It is time our politicians rediscover what life is like in the backwaters of the ‘real India’

It is time our politicians rediscover what life is like in the backwaters of the ‘real India’

In the aftermath of the cyclone, without phones, emails and digital newspapers, I have found time to dwell on the absurdity of political leaders and high officials sitting in distant cities deciding the future of people who live in what can only be described as another country.

Written by Tavleen Singh | Updated: June 7, 2020 9:50:54 am
Cyclone Nisarga, Cyclone Nisarga mumbai, mumbai cyclone, narendra modi, covid-19, maharashtra covid situation, tavleen singh People getting evacuated from Darukhana in Mumbai as Cyclone Nisarga sets in.

Cyclone Nisarga came to my village last week and swept away all links to the modern world. So, as I write these words I find myself wondering if I will be able to file this column in time for my deadline. There is no electricity in the village, no telephone lines and no Internet. When I enquired why everything collapsed altogether, I discovered that fibre optic cables are not buried underground as they should be but dangle from the same poles from which dangle a twisted web of electricity and phone lines. These fragile links to the modern world could not withstand the fury of the cyclone. Most villages along the Konkan coast are as cut off as we are and, of course, this does not make national news because Nisarga was kind enough to spare Mumbai.

It is a tribute to Tata Sky that it managed to continue its services except during the worst moments of the cyclone, so it was from TV news that I discovered that the havoc wreaked by Nisarga in this village was no longer important. Once Mumbai was safe, the cyclone stopped being an important story. I have been locked down in this village by the sea since the first lockdown began, so this makes it the longest unbroken period I have spent in rural India. This has made me more than ordinarily sensitive to how insensitive we in the media are to the problems that the vast majority of Indians face. Nothing brought this out more painfully than our insensitivity to the horrible journeys that migrant workers have made since that first lockdown began at four hours notice. Had they been middle class city people, we in the media would have covered every step of their journeys and this would have made our political leaders pay attention sooner than they did.

It is because we in the media care so little about Gandhiji’s ‘real India’ that our political leaders and officials care even less. Officials are forced to do some spells of duty in rural areas but political leaders once they get elected return only at election time. It has always been this way but for a while after Narendra Modi first became prime minister it seemed that things would really change. Remember how he ordered his MPs and MLAs to adopt villages and make them into ‘model villages’? What happened to that story? Remember how he ordered his senior bureaucrats to return to the villages in which they had their first posting and report to him the changes they saw? What happened to that story?

As a city hack who travels a little more than my brethren, but not nearly enough, I confess that living in a village for such a long period has taught me more about the real India than I ever knew.
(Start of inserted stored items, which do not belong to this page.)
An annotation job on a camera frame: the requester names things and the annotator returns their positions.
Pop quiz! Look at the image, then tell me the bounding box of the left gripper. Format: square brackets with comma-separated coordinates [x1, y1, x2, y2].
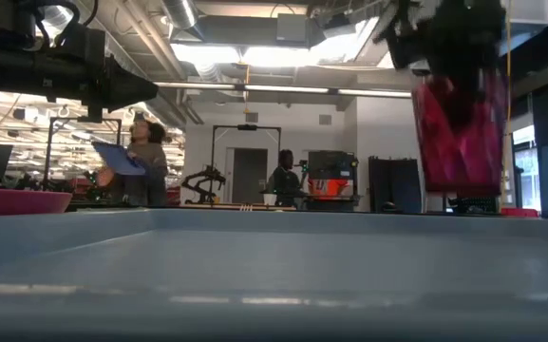
[0, 27, 160, 124]

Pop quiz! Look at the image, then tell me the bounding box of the silver ceiling air duct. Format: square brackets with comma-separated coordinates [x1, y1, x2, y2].
[161, 0, 199, 30]

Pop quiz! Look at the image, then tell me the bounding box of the grey ceiling box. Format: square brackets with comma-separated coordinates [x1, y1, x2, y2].
[274, 12, 323, 49]

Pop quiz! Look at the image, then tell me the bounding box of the long ceiling light tube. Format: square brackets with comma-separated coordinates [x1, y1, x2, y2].
[153, 81, 413, 100]

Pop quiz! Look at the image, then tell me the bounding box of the blue folder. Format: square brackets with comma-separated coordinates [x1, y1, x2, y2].
[91, 141, 148, 178]

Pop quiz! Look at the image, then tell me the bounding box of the black metal gantry frame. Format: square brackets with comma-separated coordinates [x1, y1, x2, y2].
[210, 123, 283, 206]
[42, 115, 123, 192]

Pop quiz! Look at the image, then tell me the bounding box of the black mesh basket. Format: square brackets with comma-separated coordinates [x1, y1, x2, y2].
[447, 195, 500, 215]

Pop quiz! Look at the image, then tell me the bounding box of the blue plastic tray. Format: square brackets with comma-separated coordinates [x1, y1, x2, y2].
[0, 207, 548, 342]

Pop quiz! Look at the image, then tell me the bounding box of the pink round plate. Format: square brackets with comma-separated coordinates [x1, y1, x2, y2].
[0, 187, 74, 219]

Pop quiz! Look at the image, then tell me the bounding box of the black machine with orange box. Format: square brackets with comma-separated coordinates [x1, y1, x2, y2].
[306, 150, 361, 212]

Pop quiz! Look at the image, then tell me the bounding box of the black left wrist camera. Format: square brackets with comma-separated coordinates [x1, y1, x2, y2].
[0, 0, 36, 49]

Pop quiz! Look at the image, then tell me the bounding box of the red low bin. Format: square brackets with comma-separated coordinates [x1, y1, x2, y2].
[501, 206, 540, 219]

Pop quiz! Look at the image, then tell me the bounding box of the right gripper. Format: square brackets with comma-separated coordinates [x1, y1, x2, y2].
[372, 0, 508, 130]

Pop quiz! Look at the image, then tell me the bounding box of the person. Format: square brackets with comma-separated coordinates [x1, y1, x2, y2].
[106, 118, 171, 208]
[267, 148, 304, 209]

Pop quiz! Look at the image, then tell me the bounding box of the dark grey door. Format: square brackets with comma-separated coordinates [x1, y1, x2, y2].
[231, 147, 270, 205]

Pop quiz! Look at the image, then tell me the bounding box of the black standing panel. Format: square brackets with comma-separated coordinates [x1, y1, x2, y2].
[368, 156, 424, 215]

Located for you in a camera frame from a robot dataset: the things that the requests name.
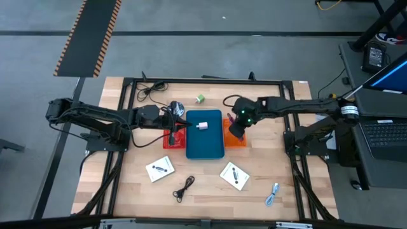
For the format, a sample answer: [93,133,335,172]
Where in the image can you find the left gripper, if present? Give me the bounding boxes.
[158,101,193,146]

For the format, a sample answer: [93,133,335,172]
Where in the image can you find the pink red cable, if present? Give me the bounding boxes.
[226,113,245,141]

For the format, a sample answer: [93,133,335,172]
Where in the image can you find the white printed box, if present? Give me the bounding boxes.
[145,155,176,183]
[219,162,251,191]

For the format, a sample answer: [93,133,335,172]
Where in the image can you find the light blue cable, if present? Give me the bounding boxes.
[265,183,280,207]

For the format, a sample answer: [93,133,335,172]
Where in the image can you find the blue plastic bin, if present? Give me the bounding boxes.
[185,109,225,160]

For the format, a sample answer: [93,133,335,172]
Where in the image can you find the orange mesh basket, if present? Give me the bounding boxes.
[222,118,247,148]

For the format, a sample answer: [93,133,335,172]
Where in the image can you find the silver round puck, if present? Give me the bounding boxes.
[167,101,186,118]

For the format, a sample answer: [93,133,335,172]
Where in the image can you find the red mesh basket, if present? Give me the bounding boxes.
[162,127,187,149]

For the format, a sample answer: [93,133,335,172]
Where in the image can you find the black orange-striped floor mat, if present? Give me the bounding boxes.
[53,0,123,78]

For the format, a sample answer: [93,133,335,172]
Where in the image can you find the black floor strip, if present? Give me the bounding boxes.
[33,78,86,220]

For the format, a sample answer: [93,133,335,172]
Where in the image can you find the grey side desk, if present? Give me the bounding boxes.
[338,41,407,191]

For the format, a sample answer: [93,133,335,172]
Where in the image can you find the black laptop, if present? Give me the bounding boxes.
[358,118,407,163]

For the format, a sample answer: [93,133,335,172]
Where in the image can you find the black stand leg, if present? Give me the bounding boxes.
[348,0,407,52]

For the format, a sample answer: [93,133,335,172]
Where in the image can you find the blue-lit monitor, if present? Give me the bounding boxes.
[362,52,407,95]

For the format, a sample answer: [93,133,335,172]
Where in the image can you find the black crossbeam with brackets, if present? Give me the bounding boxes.
[0,214,407,229]

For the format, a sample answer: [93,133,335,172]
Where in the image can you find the grey chair base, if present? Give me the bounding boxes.
[0,139,25,154]

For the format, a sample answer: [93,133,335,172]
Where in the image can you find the person's sneaker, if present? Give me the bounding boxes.
[375,32,399,45]

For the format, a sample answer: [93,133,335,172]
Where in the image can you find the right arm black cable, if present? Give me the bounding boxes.
[222,94,242,108]

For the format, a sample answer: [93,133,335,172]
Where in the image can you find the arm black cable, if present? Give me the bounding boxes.
[222,94,242,108]
[129,125,174,149]

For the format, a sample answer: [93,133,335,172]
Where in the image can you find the black cable with plug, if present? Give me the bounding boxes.
[136,81,169,108]

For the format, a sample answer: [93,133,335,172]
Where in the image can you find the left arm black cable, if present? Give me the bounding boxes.
[129,125,174,149]

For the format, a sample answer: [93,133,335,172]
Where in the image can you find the black floor power cable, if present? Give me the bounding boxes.
[317,67,350,99]

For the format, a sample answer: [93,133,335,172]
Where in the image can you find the yellow cable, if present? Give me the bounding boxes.
[316,0,343,11]

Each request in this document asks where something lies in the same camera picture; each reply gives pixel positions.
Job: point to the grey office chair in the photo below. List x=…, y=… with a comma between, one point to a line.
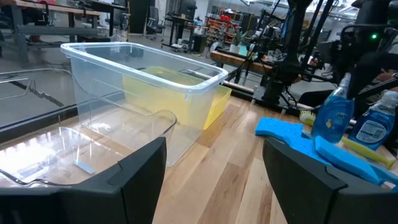
x=155, y=23

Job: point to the yellow plastic bin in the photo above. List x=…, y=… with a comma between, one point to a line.
x=219, y=105

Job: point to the blue dish soap bottle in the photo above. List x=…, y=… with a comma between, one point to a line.
x=373, y=130
x=331, y=121

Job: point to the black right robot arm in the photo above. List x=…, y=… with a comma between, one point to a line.
x=295, y=62

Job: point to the black trash bin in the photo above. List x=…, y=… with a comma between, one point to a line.
x=199, y=43

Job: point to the yellow-green dish brush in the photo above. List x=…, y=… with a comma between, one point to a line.
x=307, y=118

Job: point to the wooden bench top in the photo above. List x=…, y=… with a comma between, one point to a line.
x=236, y=60

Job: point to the black standing desk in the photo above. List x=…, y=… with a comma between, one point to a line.
x=180, y=28

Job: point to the small potted succulent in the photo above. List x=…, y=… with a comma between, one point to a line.
x=237, y=42

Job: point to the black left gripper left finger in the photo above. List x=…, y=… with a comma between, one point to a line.
x=93, y=202

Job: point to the clear plastic storage bin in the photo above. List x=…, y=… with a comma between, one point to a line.
x=102, y=77

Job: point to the wooden workbench grey legs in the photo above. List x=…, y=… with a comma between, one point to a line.
x=56, y=11

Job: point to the red parts shelving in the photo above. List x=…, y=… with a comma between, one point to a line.
x=222, y=26

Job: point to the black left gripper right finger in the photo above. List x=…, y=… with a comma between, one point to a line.
x=326, y=202

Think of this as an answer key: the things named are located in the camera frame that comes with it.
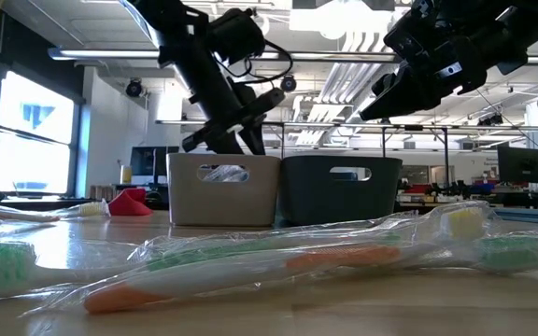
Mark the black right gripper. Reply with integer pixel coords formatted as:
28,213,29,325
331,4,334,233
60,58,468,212
360,0,531,122

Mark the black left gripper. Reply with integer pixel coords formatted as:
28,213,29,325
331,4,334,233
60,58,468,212
182,79,288,156

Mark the beige plastic bin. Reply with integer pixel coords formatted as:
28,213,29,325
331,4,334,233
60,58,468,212
166,153,282,228

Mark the black computer monitor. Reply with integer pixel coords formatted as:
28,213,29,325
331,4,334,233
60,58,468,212
497,145,538,185
131,145,180,186

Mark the dark grey plastic bin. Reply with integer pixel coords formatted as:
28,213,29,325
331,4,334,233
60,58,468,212
277,156,404,228

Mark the red cloth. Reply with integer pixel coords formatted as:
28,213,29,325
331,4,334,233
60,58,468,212
108,187,154,217

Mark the black workbench frame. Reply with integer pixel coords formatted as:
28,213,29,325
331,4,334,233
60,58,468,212
268,119,452,188

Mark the white cable ring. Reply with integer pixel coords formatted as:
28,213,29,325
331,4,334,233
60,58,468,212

The lesson that has left the deepest impression on me is that rural life is fragile and uncertain in the best of times and breaks down totally when bad times come. When the pandemic came, everyone realised that if someone got seriously sick with this mysterious new sickness, they would die because the nearest hospital, in a town that is 20 kilometres away, was not equipped to deal with Covid-19. People became so fearful that they began to shun outsiders. But, then they showed extraordinary humanity by helping Bihari workers in the fishing industry return to their homes. The buses that took them home were paid for by local people.
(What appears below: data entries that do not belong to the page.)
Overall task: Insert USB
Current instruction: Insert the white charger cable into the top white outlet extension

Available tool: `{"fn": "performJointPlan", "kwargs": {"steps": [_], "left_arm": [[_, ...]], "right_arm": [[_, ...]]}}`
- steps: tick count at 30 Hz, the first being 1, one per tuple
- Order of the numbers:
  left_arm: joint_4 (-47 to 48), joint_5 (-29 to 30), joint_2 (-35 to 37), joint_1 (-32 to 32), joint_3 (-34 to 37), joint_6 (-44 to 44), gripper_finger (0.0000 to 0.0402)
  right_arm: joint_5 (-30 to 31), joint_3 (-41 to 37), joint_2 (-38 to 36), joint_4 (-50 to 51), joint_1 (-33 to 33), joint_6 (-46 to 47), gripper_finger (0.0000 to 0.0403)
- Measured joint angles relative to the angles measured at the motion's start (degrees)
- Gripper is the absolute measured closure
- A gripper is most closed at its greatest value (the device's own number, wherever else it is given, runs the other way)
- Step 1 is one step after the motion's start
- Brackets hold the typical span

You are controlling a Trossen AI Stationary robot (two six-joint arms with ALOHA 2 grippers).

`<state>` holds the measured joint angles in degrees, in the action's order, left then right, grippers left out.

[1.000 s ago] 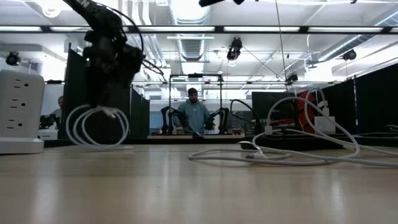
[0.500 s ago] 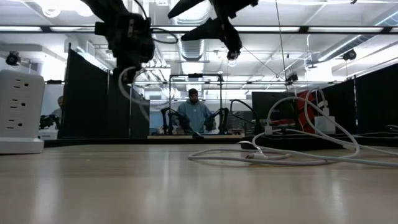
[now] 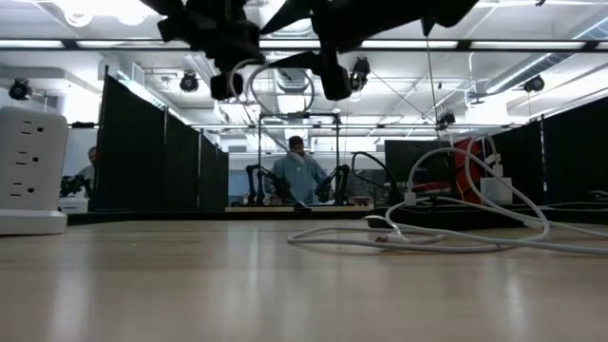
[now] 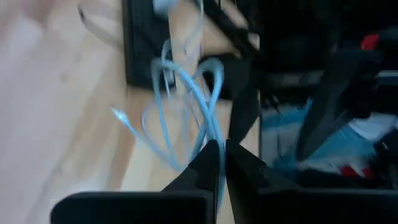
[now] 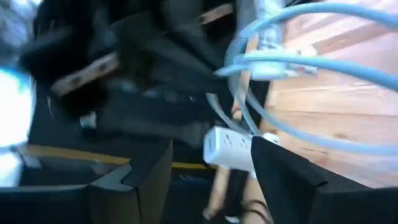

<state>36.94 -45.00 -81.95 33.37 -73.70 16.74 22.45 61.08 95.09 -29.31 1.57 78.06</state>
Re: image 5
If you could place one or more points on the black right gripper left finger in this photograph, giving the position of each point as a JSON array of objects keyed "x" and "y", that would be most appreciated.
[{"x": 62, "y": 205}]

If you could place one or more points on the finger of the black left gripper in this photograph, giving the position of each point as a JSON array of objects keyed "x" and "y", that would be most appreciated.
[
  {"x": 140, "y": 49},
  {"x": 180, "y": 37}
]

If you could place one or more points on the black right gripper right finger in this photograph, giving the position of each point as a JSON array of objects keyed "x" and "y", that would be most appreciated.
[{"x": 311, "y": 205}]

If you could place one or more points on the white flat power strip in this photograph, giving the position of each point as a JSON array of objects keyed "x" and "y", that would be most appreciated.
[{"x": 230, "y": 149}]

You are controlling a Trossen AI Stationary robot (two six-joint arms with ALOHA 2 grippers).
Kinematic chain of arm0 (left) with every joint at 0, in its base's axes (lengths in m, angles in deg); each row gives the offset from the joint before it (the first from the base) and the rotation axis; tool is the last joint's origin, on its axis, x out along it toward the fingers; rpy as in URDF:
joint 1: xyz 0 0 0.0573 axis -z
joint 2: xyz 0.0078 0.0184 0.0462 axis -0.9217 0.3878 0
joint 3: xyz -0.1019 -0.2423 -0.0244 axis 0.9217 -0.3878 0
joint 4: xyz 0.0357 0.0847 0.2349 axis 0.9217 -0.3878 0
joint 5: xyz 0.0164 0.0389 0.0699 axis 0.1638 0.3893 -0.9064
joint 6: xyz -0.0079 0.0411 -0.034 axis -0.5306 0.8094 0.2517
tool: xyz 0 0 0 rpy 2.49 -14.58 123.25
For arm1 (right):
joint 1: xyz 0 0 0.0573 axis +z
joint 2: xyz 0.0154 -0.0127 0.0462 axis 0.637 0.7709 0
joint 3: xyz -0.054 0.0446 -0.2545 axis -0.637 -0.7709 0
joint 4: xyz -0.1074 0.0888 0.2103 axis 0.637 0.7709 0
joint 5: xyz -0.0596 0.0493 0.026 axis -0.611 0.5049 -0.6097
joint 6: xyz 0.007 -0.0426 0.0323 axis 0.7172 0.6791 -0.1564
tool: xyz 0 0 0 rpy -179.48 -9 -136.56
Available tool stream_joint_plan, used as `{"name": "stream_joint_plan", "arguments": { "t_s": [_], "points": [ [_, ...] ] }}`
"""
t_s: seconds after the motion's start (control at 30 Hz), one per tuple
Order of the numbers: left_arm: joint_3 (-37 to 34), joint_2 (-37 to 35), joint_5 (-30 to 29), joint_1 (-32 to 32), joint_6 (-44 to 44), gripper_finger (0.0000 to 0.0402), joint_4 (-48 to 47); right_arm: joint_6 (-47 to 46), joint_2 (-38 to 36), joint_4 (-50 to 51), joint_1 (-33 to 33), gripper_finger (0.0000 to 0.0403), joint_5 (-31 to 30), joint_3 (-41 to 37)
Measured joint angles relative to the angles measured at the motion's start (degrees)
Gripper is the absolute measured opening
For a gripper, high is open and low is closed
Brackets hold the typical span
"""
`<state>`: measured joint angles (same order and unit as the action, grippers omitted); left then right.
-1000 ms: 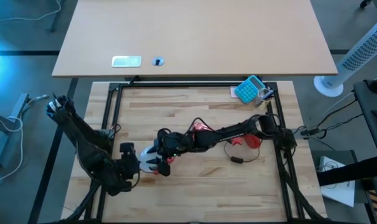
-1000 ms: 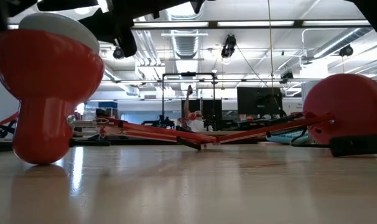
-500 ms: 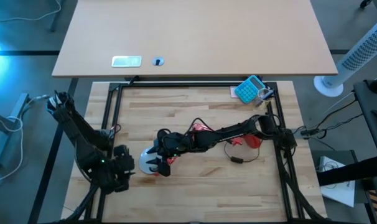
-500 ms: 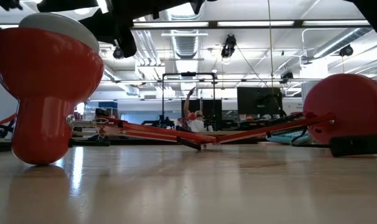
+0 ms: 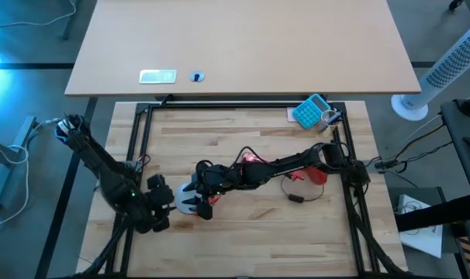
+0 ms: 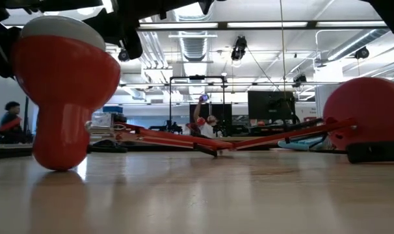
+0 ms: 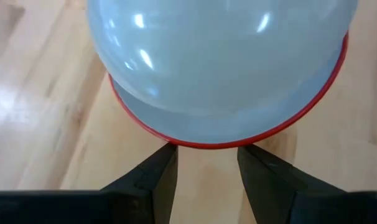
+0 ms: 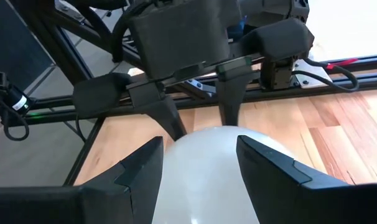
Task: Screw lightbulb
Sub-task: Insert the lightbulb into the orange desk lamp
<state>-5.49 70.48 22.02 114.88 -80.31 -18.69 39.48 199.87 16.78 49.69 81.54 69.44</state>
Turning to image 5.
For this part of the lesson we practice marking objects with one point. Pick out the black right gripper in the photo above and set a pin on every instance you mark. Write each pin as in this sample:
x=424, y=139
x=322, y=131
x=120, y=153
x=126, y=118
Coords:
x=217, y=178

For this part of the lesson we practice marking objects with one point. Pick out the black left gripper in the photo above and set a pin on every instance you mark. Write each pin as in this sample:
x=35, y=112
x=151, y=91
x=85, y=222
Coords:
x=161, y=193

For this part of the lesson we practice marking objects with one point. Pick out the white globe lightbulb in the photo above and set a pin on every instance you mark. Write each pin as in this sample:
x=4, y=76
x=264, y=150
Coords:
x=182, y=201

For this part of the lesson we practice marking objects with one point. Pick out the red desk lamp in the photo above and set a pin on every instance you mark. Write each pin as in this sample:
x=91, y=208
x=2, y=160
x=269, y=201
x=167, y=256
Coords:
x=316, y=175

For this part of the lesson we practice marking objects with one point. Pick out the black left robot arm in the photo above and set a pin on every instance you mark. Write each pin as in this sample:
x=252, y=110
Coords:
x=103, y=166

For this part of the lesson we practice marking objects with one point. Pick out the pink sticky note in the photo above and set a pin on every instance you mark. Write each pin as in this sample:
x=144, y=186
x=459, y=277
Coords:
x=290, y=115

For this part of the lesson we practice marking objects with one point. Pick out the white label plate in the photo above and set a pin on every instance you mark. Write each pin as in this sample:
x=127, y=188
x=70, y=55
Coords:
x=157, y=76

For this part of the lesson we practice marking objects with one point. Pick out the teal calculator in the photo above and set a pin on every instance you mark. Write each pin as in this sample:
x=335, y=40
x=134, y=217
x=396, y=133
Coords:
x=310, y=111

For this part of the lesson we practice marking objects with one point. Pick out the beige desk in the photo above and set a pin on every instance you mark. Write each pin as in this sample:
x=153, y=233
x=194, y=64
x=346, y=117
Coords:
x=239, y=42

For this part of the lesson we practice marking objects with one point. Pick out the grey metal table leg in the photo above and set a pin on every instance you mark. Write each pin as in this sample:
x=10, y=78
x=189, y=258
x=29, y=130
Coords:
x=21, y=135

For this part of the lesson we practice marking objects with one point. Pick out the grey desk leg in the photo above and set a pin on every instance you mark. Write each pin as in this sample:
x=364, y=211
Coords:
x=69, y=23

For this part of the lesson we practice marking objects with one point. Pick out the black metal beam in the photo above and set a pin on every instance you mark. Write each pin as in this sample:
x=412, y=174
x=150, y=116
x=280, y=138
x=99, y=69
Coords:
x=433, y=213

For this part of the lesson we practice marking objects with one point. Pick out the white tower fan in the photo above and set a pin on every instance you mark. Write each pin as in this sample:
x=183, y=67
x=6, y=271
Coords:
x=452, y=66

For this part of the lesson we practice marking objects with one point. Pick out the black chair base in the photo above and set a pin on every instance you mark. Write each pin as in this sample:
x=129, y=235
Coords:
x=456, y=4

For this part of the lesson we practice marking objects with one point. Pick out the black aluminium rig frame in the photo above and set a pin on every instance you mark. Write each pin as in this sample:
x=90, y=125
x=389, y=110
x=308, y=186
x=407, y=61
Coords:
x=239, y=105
Everyone had barely accepted the hardship caused by these lockdowns when the cyclone came. It arrived stealthily. I woke on Wednesday morning to an ominous stillness in the air. The sea was silent, there was not a breath of wind and even the birds were silent. Then a steady rain began that lasted till news came that the cyclone had landed in a town not far from this village. Then suddenly huge, angry winds swept into the village tearing down coconut trees and ripping tin roofs off houses and tossing them around. I tried for the first moments to take pictures on my phone but quickly realised that this was dangerous and so I spent the rest of the day indoors listening to the violence of the storm that seemed to go on for an eternity. When it finally passed and a fragile sort of calm descended, I emerged to find roads covered in broken trees and debris everywhere. They say it will take a few days more for the electricity to come back and a few more days for Internet and phone services to be restored.
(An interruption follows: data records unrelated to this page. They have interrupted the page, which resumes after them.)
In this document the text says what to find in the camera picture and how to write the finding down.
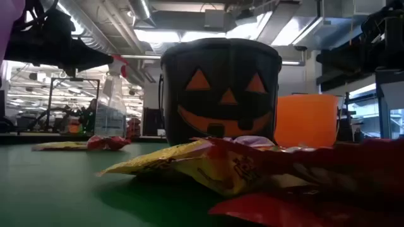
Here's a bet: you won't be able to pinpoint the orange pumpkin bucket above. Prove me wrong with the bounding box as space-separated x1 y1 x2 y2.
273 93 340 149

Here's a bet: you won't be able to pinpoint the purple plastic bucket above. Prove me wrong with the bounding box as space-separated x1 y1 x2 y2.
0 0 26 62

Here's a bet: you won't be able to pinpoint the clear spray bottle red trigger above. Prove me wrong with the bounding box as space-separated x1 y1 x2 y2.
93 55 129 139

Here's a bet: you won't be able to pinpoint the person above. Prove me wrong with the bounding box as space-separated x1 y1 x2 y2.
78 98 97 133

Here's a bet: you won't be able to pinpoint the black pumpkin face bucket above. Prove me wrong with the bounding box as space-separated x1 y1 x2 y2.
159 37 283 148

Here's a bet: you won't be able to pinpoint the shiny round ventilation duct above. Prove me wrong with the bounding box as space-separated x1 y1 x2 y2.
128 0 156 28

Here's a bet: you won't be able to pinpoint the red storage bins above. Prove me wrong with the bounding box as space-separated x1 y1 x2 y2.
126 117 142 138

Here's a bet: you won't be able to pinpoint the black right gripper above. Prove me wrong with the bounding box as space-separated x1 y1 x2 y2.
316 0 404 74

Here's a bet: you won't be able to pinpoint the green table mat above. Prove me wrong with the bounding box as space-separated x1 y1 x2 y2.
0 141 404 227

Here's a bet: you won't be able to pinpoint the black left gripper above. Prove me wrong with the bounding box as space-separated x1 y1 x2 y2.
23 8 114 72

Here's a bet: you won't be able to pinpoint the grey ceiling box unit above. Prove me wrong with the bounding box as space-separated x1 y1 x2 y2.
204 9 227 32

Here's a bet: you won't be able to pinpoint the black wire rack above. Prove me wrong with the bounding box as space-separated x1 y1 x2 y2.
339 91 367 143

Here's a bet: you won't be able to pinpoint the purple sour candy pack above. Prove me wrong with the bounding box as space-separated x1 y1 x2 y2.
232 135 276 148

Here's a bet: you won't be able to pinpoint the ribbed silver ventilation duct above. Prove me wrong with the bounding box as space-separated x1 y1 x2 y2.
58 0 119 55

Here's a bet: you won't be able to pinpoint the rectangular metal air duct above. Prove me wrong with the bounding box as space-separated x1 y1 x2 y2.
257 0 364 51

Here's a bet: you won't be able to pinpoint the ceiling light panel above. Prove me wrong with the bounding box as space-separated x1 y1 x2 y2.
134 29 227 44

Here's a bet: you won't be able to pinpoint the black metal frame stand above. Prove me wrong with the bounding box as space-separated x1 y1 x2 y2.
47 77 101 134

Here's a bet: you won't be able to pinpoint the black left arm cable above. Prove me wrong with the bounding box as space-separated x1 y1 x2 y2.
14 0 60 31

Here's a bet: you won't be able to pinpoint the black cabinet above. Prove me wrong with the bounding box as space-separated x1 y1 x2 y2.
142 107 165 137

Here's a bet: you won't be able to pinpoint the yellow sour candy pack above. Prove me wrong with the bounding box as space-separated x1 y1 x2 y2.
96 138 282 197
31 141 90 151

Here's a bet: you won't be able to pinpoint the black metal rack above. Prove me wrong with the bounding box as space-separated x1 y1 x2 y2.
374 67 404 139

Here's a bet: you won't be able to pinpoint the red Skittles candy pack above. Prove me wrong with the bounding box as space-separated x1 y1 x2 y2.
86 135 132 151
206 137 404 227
In the aftermath of the cyclone, without phones, emails and digital newspapers, I have found time to dwell on the absurdity of political leaders and high officials sitting in distant cities deciding the future of people who live in what can only be described as another country. I have always sneered at the distinction people make between India and Bharat but have discovered the hard way that the distinction is real. And, now I have to end because the Internet has returned on account of some ‘jugaad’ by my local service provider but he tells me he is not sure how long it will stay.

It really is time for our politicians and high officials to rediscover what life is like in the backwaters of the ‘real India.’